Mergeable Summaries and the Data Sketches Library

Edo Liberty, principal scientist at AWS and head of Amazon AI Labs, USA.

Mergeable summaries (formalized by Agarwal et al. in PODS 2012) allow one to process many different streams of data independently, and then the summaries computed from each stream can be quickly combined to obtain an accurate summary of various combinations of the datasets (union, intersection, etc.). Among other major benefits, mergeable summaries allow data to be automatically processed in a fully distributed and parallel manner, by partitioning the data arbitrarily across many machines, summarizing each partition, and seamlessly combining the results.

This talk will describe a line of research that has grown out of the development of Data Sketches, an open source library of production-quality implementations of mergeable summaries for basic problems including unique counts, quantiles, frequent items, sampling, and matrix analysis. The library is currently used by several companies and government agencies (Yahoo/Oath, Amazon, Splice Machine, GCHQ, etc.) and enables real-time processing of massive datasets.

Bio: Edo Liberty is a Principal Scientist at AWS and the head of Amazon AI Labs. Amazon AI Labs is a unique organization of world class scientists and prodigious engineers. Together, they build the core algorithmic and machine learning components for many AWS services, including SageMaker. Before joining Amazon, Edo led Yahoo Research in New York and Yahoo’s Scalable Machine Learning group. He was a postdoctoral fellow in Applied Mathematics at Yale where he also received his PhD in Computer Science. His research interests include dimensionality reduction, clustering, optimization, streaming and online algorithms, machine learning, and large scale numerical linear algebra. He is the author of more than thirty academic papers on these topics including award winning works on streaming matrix approximation and fast random projections. Edo is frequent keynote speaker, tutorial presenter, and committee member at international conferences.

Network Research and Falling Trees

Fabián Bustamante, professor at Northwestern University, USA.

Whenever we make the case for the relevance of our field we point to the societal impact of the Internet - that research experiment that escaped the lab to become the global communication infrastructure, critical to nearly every part of modern society. There seem to be an endless pool of technology innovation around and over this network and a equally infinite wealth of challenging research problems. The research agendas we build from them, however, seem at times light years from having any societal impact. In this talk, I will discuss the promises and perils of crafting a networked systems research agenda focused on end users, from the opportunity to run a research program without having all the right “connections” to the constant struggle for turning user problems into interesting research questions your community would appreciate.
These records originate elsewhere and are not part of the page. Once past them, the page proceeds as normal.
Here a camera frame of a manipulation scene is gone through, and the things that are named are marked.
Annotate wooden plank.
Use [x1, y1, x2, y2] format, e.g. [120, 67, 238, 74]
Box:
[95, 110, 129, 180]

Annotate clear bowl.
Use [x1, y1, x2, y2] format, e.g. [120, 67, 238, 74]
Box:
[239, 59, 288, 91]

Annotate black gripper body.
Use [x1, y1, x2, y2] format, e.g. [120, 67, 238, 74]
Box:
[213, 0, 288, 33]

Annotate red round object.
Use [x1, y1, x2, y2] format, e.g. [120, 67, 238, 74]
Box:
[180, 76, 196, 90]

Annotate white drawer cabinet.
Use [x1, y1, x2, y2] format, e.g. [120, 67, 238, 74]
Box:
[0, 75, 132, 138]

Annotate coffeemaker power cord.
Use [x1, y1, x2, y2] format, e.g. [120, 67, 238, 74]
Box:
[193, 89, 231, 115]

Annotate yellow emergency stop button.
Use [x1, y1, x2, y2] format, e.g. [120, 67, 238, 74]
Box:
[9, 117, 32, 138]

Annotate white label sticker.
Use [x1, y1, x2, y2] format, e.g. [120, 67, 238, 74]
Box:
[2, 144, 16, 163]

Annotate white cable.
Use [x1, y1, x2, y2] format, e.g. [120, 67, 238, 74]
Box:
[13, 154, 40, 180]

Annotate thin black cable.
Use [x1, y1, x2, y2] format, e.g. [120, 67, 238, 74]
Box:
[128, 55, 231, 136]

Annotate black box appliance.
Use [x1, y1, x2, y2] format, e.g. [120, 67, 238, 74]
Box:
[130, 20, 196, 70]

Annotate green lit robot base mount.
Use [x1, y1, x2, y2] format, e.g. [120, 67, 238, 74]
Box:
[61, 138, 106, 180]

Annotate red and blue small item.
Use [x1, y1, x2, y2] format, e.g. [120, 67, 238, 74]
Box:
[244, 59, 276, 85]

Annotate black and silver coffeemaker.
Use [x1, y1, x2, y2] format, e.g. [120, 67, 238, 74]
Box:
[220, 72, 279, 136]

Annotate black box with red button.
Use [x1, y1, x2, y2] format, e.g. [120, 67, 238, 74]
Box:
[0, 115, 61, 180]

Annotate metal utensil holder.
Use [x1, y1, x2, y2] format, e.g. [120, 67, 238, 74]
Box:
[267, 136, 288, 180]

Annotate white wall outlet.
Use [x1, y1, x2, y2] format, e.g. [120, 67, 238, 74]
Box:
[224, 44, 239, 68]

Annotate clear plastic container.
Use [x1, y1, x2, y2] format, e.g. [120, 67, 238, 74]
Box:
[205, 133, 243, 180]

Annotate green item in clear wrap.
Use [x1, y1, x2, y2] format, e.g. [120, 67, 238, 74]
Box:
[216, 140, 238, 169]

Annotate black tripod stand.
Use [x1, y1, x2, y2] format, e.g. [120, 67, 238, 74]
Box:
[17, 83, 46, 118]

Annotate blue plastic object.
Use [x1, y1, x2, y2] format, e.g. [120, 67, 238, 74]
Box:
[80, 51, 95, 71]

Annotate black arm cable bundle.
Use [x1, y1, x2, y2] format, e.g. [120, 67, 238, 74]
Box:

Bio: Fabián E. Bustamante (PhD/MS Georgia Tech '97/01) is a Professor of Computer Science at Northwestern University. His research interests span several areas of networking and distributed systems, with a focus on characterizing networked systems from the perspective of end users and designing new and improve systems based on the gain insights. As part of their work, he and his research group have released tens of open-source systems that together have gained over 1.5 million users worldwide. Fabián currently serve as Lead Scientist at Phenix Inc., a Chicago-based startup focused on scalable, real-time broadcasting. He is an ACM and IEEE senior member, a recipient of the National Science Foundation CAREER award and the Science Foundation of Ireland E.T.S. Walton Visitor Award.

Seeing Things: Measuring IoT, IPv6, and Privacy

David Plonka, senior research scientist at Akamai Technologies, USA.

In this talk, we'll consider challenges and approaches to measurements in three key areas: the Internet of Things, Internet Protocol version 6, and end-user privacy. I'll share results and thoughts on how and where new approaches help us understand these critical, yet often unmeasured, aspects of the Internet today.

Bio: David Plonka (Dave) is Sr. Research Scientist at Akamai Technologies. Dave's research and development interests include Internet measurement, traffic classification, analytics, and anomaly detection; Internet Protocol version 6 (IPv6); global Internet application performance; managing the IoT - Internet of Things; and security vulnerabilities. He has worked as a programmer and network engineer, authored free software, and developed Internet best practices and standards. He holds a Ph.D. (Computer Sciences) from the University of Wisconsin-Madison.